Fan fiction and fan art has turned into a deeper subculture that spends all its time explicitly pandering to female desire. There is no pretence about it, as far as I can see, which makes it absolutely fascinating when you consider how women are routinely slut-shamed for having that desire. There’s pseudonyms, etiquette, and an entire vocabulary surrounding the production of what is basically porn for women, and a huge chunk of it is so far beyond hardcore it might as well be on another planet. Terrifying and astonishing in equal measure…
The weird thing about it is that this is a representation of sexuality with all the brakes off. Male sexuality, for example, is still largely restricted to the kind of representation that is controlled through the mainstream media. i.e. that men like submissive women with big tits, and nothing more. Female sexuality, however, as expressed through fan fiction and fan art, is so variable as to be impossible to classify. By ignoring women, the mainstream media have inadvertently allowed a wonderful kind of diversity to flourish. Can you imagine what it would be like, if men were ignored in the same way? What would the representation of male sexuality look like, then?

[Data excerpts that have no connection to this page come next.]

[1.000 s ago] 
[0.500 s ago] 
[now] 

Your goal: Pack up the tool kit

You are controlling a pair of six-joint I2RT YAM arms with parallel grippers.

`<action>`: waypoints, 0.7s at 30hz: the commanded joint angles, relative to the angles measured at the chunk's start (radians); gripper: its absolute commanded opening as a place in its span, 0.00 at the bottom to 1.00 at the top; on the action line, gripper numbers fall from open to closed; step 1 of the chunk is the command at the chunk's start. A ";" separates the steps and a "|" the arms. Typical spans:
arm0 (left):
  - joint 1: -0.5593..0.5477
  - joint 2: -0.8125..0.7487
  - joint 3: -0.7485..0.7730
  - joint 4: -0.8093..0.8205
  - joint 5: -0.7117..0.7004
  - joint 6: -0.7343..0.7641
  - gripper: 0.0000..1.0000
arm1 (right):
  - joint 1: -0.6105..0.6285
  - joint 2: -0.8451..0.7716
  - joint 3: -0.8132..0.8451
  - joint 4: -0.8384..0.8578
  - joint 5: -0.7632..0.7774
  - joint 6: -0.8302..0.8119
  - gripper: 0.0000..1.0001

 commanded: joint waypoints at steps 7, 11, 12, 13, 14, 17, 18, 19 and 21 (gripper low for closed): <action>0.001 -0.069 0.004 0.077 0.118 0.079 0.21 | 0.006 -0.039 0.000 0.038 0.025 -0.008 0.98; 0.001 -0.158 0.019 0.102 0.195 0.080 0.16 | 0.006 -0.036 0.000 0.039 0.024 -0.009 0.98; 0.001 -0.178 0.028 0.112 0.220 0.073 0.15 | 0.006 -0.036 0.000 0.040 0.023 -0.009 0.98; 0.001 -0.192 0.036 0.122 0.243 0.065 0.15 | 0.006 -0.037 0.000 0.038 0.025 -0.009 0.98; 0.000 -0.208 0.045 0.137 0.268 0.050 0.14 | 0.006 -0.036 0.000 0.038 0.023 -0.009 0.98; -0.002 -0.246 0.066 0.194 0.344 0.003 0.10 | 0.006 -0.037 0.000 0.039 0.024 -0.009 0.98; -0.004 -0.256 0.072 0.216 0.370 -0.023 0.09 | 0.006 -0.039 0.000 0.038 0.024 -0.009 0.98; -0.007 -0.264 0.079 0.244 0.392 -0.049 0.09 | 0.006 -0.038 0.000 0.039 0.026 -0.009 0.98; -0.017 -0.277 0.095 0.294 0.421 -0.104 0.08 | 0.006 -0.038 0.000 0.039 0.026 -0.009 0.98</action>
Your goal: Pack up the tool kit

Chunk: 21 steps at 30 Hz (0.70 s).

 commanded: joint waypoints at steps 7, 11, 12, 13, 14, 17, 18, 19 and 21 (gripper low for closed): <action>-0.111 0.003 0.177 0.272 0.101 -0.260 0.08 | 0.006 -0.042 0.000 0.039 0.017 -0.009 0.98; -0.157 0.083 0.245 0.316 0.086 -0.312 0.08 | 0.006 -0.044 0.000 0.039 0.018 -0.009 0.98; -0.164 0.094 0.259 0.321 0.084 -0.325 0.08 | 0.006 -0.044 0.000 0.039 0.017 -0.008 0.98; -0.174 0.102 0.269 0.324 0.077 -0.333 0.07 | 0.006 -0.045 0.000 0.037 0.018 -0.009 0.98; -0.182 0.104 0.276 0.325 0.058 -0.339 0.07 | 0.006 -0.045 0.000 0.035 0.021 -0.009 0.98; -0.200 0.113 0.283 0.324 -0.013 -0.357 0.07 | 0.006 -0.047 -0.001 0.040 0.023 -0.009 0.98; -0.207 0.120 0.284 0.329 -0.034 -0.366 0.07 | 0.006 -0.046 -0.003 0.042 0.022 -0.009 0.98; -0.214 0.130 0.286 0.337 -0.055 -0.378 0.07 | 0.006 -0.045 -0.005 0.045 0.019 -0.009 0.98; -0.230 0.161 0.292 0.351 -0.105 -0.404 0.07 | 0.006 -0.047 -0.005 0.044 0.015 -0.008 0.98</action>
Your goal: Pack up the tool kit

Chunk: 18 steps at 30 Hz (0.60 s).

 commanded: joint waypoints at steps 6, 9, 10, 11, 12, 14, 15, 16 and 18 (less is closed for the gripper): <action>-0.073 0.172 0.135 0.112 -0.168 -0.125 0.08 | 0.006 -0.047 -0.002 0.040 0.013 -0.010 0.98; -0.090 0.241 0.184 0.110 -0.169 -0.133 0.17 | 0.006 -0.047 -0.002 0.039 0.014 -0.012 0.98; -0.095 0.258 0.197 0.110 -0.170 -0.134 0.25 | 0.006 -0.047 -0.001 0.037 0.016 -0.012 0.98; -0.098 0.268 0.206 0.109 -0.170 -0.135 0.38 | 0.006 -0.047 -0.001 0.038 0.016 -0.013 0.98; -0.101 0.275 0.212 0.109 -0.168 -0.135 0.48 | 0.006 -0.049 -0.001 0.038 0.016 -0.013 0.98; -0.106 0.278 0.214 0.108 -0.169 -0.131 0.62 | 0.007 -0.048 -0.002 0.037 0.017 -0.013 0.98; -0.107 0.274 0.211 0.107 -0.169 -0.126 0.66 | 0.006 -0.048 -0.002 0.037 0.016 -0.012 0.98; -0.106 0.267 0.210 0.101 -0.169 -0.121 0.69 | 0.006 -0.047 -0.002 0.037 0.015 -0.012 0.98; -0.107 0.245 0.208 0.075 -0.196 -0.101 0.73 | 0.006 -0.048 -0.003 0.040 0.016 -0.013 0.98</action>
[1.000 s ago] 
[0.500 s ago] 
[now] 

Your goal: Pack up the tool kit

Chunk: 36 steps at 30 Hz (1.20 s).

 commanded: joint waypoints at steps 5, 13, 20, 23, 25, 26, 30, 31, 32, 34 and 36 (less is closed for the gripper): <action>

I think mainstream media is just starting to wake up to the idea of pandering to the female gaze, and I don’t think it’s an accident that they seem a little clueless about it sometimes. Up to this point, they’ve been pandering to and controlling a very restrictive view of male sexuality, whereas female sexuality is too nebulous to nail down with any certainty. Daniel Craig in Casino Royale, for example, exiting the water in a very flattering pair of swimming trunks, is pure female fan service – and yet, most straight women I know are divided on whether he’s actually attractive or not. Compare this to Ursula Andress in the white bikini in Dr. No. How many straight men would debate on whether she’s attractive?
So here is my point, belabored as it is – the mainstream media has ignored female sexuality for a very long time, and, as a result, women have pretty much taken matters into their own hands. The result is that there is a brilliant, diverse, and hidden culture spread across the Internet that glories in the female gaze. I can’t help finding it just a little bit awe-inspiring, especially because it seems to have happened largely by accident.
(Disclaimer – this is my opinion, take with grain of salt. I get philosophical at 1am, go figure.)